• Task details:
Would you please copy each line below that includes the string "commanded"?
= = =
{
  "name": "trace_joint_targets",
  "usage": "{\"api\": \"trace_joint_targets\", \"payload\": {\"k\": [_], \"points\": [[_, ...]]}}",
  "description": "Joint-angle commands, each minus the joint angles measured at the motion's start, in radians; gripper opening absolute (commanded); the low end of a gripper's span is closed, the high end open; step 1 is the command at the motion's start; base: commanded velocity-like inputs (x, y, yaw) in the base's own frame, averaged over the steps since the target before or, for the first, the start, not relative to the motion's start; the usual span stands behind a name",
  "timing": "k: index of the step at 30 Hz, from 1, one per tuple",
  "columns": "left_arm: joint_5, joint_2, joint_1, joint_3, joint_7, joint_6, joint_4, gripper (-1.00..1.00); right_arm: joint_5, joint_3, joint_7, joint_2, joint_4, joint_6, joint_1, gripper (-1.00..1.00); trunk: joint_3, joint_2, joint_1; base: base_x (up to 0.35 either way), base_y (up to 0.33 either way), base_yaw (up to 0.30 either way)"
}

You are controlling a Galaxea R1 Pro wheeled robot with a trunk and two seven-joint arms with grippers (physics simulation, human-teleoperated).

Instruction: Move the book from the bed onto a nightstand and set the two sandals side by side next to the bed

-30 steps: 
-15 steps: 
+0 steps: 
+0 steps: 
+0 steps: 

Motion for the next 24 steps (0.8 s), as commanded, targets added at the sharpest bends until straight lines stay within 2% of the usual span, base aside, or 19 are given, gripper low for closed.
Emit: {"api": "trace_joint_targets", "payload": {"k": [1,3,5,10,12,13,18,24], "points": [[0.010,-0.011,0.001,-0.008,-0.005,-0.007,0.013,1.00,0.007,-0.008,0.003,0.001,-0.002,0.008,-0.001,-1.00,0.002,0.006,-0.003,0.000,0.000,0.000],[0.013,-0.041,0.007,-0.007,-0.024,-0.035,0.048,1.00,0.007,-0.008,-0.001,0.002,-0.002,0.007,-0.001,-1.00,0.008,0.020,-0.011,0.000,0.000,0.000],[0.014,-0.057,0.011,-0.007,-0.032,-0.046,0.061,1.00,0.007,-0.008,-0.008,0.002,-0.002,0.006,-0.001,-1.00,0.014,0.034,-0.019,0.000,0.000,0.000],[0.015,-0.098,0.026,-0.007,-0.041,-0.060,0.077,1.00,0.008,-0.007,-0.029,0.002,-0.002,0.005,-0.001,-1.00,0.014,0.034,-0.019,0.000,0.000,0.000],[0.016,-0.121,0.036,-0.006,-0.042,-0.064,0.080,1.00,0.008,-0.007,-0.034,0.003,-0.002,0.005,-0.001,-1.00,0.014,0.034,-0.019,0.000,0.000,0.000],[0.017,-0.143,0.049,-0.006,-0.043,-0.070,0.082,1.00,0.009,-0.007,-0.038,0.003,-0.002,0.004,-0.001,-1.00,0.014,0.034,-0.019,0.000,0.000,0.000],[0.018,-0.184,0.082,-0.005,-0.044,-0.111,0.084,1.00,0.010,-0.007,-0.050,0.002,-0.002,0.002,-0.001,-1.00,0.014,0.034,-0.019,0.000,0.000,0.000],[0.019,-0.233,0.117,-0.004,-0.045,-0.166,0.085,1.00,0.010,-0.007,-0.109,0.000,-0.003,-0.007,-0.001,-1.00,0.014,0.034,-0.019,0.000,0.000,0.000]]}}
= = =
• Task solution:
  "description": "Joint-angle commands, each minus the joint angles measured at the motion's start, in radians; gripper opening absolute (commanded); the low end of a gripper's span is closed, the high end open; step 1 is the command at the motion's start; base: commanded velocity-like inputs (x, y, yaw) in the base's own frame, averaged over the steps since the target before or, for the first, the start, not relative to the motion's start; the usual span stands behind a name",
Motion for the next 24 steps (0.8 s), as commanded, targets added at the sharpest bends until straight lines stay within 2% of the usual span, base aside, or 19 are given, gripper low for closed.

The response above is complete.